Apr 5, 2011 06:17 GMT  ·  By

The armed conflict in Libya has made its first .ly victim. An email subscription service called Letter.ly announced loosing its domain name because it couldn't renew it.

Because of the war, there are few organizations still functioning properly in the North-African country that uses the .ly country code top-level domain.

Amid a shortage of food and other basic supplies in Tripoli, the well functioning of the Internet is pretty low on the contested government's priorities right now.

It's therefore no wonder that the General Post and Telecommunication Company of Libya, which sponsors the .ly ccTLD and runs the country's domain name registry, does not respond to requests at the moment.

This poses a problem for companies like Letterly, whose .ly domain names are about to expire and cannot be renewed.

"Hello letterly authors, last week, the agency that we used to register the letter.ly domain was taken down as a side effect of the war in libya (.ly is the libyan top level domain).

"Our domain registration expired, and we were unable to renew it.
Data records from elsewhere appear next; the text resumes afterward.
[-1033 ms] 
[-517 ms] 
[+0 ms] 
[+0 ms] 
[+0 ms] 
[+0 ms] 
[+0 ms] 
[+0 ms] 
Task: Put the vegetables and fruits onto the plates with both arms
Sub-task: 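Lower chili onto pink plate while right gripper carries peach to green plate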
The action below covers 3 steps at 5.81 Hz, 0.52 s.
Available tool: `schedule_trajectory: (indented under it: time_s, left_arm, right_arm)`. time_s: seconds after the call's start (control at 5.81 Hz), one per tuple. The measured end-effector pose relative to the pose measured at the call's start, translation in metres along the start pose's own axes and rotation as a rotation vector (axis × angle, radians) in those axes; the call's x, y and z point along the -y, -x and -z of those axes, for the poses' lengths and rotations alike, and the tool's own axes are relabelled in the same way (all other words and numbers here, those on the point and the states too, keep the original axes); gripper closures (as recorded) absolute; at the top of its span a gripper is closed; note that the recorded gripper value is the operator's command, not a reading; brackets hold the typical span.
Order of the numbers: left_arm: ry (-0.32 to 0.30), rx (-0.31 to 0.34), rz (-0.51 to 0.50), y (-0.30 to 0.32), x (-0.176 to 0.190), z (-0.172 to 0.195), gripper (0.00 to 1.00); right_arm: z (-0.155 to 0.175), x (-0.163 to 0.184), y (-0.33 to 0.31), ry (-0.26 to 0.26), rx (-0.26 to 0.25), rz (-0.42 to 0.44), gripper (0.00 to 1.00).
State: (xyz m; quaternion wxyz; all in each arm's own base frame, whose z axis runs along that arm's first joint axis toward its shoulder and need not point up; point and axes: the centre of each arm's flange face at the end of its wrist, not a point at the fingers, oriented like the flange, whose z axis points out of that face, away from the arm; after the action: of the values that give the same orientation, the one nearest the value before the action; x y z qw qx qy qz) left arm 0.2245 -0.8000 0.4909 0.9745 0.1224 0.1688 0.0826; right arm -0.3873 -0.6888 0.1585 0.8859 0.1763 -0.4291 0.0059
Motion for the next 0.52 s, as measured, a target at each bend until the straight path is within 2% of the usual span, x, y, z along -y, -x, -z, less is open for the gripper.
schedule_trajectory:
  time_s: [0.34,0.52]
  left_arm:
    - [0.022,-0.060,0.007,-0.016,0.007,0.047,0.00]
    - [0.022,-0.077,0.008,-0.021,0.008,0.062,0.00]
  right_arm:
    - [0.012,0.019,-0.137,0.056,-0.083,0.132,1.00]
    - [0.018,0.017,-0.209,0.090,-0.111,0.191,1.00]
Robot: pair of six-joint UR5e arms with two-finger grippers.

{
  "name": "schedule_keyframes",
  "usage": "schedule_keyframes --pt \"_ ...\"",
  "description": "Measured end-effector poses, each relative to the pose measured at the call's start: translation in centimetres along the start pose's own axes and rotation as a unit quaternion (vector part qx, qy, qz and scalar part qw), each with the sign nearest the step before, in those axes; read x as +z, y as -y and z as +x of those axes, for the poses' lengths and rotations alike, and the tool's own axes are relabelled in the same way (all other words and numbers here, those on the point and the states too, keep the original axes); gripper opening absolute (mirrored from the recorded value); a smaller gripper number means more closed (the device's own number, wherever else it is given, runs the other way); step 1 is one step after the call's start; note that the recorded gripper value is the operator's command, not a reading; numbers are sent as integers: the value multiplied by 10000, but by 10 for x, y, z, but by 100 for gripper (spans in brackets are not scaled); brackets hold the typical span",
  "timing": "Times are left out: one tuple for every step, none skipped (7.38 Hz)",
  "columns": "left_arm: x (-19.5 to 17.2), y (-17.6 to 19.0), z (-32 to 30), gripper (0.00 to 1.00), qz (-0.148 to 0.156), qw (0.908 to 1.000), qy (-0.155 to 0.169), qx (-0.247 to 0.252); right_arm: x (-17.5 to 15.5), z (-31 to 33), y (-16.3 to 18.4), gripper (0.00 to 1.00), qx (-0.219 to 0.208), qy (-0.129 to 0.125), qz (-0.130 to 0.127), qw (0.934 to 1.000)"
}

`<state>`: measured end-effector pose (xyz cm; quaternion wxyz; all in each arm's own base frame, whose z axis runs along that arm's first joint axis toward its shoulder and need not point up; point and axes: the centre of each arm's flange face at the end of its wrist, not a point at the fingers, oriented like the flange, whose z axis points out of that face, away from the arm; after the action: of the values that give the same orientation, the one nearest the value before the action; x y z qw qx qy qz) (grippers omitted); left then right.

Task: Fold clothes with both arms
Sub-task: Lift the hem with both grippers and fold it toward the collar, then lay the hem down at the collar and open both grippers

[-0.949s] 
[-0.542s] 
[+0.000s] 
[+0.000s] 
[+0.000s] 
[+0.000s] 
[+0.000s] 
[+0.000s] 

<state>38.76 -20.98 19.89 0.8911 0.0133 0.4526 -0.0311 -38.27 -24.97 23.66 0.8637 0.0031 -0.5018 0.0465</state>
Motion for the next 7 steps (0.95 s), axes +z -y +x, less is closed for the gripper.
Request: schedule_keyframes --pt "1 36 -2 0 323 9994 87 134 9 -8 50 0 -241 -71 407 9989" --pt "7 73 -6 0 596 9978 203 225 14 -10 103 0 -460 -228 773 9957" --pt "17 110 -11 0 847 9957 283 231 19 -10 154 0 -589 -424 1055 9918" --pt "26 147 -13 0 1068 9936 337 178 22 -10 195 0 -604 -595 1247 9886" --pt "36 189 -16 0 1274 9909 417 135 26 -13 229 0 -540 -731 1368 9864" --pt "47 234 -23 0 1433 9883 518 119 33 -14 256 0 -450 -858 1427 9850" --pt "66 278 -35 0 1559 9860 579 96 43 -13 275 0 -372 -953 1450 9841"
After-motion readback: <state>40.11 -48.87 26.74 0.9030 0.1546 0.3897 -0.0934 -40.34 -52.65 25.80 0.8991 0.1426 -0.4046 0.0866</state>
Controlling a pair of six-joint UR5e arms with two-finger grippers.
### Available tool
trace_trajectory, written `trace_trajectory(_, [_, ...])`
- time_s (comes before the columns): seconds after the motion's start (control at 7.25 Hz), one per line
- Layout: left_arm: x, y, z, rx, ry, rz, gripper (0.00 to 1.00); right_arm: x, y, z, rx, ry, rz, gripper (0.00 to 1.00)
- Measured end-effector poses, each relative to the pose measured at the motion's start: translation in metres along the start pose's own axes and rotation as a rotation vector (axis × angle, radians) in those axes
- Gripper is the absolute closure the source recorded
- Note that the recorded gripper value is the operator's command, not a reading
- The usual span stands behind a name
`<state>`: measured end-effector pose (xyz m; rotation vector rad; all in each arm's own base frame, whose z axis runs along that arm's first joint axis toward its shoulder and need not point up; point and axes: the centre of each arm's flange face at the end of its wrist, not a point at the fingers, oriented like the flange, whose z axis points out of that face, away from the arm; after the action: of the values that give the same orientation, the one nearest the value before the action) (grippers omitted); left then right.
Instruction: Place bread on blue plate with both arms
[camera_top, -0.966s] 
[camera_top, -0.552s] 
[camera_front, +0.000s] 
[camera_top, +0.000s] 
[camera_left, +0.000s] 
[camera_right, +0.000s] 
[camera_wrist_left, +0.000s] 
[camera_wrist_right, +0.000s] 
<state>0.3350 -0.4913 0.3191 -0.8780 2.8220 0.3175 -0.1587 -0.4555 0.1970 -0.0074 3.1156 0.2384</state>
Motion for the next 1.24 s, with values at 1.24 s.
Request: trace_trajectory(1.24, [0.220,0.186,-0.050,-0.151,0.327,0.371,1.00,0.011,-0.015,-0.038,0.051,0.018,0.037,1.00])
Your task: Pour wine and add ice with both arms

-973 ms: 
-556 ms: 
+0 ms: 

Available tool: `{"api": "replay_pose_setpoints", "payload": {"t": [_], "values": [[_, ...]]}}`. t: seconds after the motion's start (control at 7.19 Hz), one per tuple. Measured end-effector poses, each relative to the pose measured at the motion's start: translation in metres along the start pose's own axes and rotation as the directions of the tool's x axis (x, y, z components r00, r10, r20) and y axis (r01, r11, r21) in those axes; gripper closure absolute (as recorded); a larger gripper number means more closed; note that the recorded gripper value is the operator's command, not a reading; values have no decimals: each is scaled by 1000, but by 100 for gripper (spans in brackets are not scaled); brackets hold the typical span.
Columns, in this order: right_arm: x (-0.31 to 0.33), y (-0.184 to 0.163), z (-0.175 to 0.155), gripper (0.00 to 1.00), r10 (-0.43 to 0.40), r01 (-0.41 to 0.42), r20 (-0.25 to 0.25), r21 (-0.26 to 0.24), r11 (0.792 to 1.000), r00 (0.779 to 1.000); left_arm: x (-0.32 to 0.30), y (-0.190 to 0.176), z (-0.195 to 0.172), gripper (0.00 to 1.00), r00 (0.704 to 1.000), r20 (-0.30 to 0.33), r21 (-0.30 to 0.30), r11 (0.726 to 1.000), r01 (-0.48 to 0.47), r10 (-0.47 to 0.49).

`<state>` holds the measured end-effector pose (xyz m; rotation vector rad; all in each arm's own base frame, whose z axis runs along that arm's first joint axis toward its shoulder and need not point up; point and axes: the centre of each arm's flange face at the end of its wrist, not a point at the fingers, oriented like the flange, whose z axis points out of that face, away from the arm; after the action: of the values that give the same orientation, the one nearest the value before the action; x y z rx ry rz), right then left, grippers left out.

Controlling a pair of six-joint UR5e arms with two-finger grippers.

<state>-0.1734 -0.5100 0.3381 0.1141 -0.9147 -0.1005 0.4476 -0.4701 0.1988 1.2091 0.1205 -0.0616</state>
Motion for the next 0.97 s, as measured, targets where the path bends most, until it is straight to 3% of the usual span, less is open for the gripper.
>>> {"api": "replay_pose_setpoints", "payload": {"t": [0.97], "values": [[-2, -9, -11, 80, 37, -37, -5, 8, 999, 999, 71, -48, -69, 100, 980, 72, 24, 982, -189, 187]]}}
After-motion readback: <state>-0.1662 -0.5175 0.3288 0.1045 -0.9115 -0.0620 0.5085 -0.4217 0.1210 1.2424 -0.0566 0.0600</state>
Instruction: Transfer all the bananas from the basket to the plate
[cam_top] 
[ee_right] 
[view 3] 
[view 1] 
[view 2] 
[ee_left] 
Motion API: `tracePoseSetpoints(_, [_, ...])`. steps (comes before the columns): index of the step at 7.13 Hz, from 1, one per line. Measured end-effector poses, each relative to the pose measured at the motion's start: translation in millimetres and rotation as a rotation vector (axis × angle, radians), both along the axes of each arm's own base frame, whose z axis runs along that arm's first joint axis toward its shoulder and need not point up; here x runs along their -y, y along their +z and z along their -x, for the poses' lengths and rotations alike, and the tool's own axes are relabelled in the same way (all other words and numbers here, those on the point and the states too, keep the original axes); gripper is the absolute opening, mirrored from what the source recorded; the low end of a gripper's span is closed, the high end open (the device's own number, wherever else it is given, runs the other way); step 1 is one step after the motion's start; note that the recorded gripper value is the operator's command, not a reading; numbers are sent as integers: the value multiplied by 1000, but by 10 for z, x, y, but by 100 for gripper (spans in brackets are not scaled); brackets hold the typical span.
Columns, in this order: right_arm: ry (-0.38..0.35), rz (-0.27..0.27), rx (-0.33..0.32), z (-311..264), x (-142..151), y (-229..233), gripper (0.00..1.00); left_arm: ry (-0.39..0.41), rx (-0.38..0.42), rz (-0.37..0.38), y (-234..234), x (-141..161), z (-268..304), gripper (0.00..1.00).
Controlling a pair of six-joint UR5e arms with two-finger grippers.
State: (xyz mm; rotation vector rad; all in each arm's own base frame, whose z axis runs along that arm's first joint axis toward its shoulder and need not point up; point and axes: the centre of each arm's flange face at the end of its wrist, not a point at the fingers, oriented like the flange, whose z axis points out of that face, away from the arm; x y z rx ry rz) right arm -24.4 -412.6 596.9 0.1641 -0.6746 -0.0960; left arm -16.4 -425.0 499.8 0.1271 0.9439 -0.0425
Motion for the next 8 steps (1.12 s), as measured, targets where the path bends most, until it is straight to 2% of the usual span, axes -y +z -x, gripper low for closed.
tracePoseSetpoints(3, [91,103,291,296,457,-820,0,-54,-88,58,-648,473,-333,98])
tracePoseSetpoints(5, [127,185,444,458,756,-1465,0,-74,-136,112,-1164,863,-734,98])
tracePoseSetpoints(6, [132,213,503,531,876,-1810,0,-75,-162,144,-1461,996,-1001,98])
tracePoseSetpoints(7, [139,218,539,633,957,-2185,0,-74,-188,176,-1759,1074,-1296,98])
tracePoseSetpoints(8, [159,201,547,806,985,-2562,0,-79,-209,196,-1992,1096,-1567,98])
As the expiration propagated, the site appeared to be dead and emails sent to your subscribers probably bounced," the letter.ly team said in an announcement.

The company apologized for the incident, which was out of their control, and advised everyone that the service switched to letterly.net.

"This means that you will send emails to [email protected], instead of [email protected], and new subscribers should be directed to letterly.net/yoururl," the email also noted.

Of cours, it would have been better if the team had come out with a warning before the actual domain expired, informing everyone that requests to the Libyan General Post and Telecommunication Company go unanswered so they can prepare for the switch.

Hopefully other services that depend on the .ly ccTLD will not be impacted in the short term, but it would be a good idea for them to start planning for the worst.